- Center fielder / Second baseman / Manager
- Born: January 17, 1853 Washington, D.C., U.S.
- Died: October 6, 1926 (aged 73) Washington, D.C., U.S.
- Batted: UnknownThrew: Unknown

Major-league debut
- April 20, 1872, for the Washington Nationals

Last major-league appearance
- June 9, 1875, for the Washington Nationals

Major-league statistics
- Batting average: .264
- Runs: 45
- Runs batted in: 33
- Stats at Baseball Reference

Teams
- National Association of Base Ball Players Washington Nationals (1869–1870) Washington Olympics (1870) League player Washington Nationals (1872) Washington Blue Legs (1873) Washington Nationals (1875) League manager Washington Nationals (1875) Washington Nationals (1884)

= Holly Hollingshead =

American baseball player and manager (1853–1926)

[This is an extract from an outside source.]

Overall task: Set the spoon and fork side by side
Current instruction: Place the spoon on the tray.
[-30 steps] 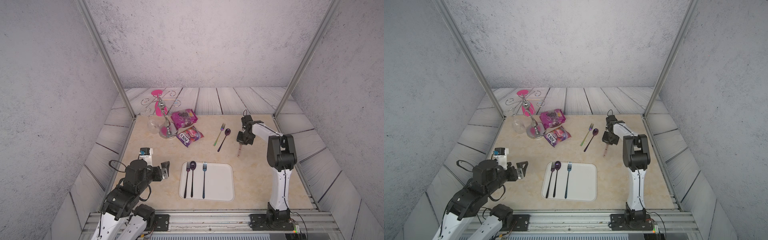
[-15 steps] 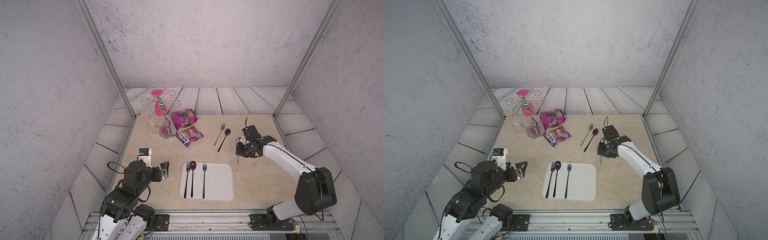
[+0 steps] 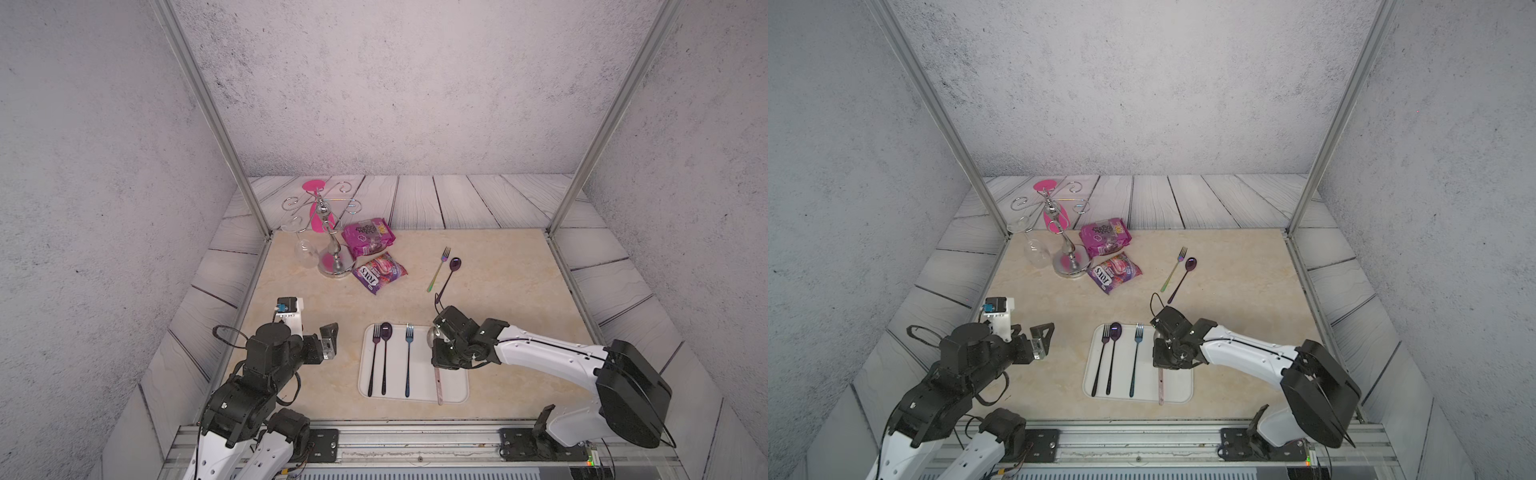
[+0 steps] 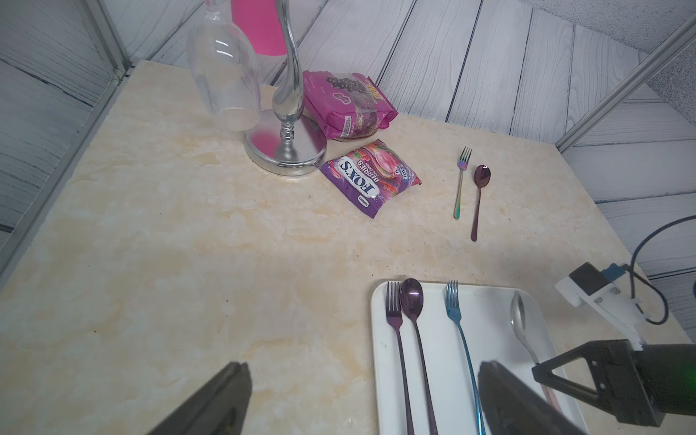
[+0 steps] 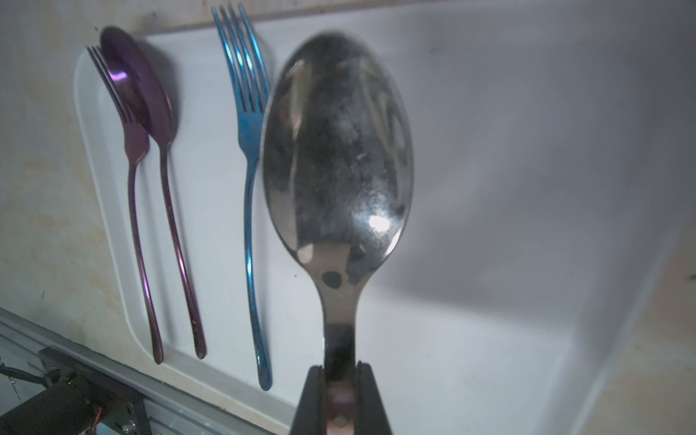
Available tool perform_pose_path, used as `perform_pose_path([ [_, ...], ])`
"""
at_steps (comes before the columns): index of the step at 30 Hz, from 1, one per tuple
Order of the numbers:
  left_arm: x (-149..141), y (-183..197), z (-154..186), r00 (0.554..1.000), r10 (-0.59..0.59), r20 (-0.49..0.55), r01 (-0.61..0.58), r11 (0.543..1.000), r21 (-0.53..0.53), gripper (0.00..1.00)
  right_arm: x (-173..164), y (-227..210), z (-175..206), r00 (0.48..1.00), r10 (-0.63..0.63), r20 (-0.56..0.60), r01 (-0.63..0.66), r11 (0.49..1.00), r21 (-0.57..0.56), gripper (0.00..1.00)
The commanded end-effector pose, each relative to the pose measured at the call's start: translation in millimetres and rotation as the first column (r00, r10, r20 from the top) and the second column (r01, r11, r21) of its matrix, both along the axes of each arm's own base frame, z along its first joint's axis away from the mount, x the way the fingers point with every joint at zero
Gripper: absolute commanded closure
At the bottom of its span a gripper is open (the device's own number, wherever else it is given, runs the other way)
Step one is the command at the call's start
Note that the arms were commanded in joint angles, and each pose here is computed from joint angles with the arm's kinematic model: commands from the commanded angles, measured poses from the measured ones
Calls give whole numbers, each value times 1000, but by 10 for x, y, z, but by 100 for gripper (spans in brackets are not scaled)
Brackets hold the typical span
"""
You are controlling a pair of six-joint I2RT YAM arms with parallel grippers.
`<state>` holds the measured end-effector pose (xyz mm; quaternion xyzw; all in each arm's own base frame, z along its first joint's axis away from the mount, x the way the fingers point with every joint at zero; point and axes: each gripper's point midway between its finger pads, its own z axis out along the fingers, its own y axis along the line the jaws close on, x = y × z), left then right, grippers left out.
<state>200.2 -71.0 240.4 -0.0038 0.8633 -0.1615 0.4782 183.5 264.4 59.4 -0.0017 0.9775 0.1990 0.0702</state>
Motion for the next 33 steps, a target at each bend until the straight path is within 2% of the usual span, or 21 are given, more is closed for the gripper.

John Samuel "Holly" Hollingshead (January 17, 1853 - October 6, 1926) was an American amateur and professional baseball player who was a center fielder, second baseman, and manager in the 19th century.

== Life ==
Hollingshead played for the Washington Nationals of the National Association in 1872 and 1875, and also for the Washington Blue Legs in 1873. In 58 total games played he batted .264 with 33 runs batted in and 45 runs scored.

He was also a manager for the Nationals for part of the 1875 season, guiding them to a record of 4-16. Outfielder/pitcher Bill Parks took over the managerial duties for the last eight games and the team went 1-7. Hollingshead also managed the Washington Nationals of the American Association in 1884. Their record was 12-50.

Hollingshead died in his hometown of Washington, D.C. at the age of 73.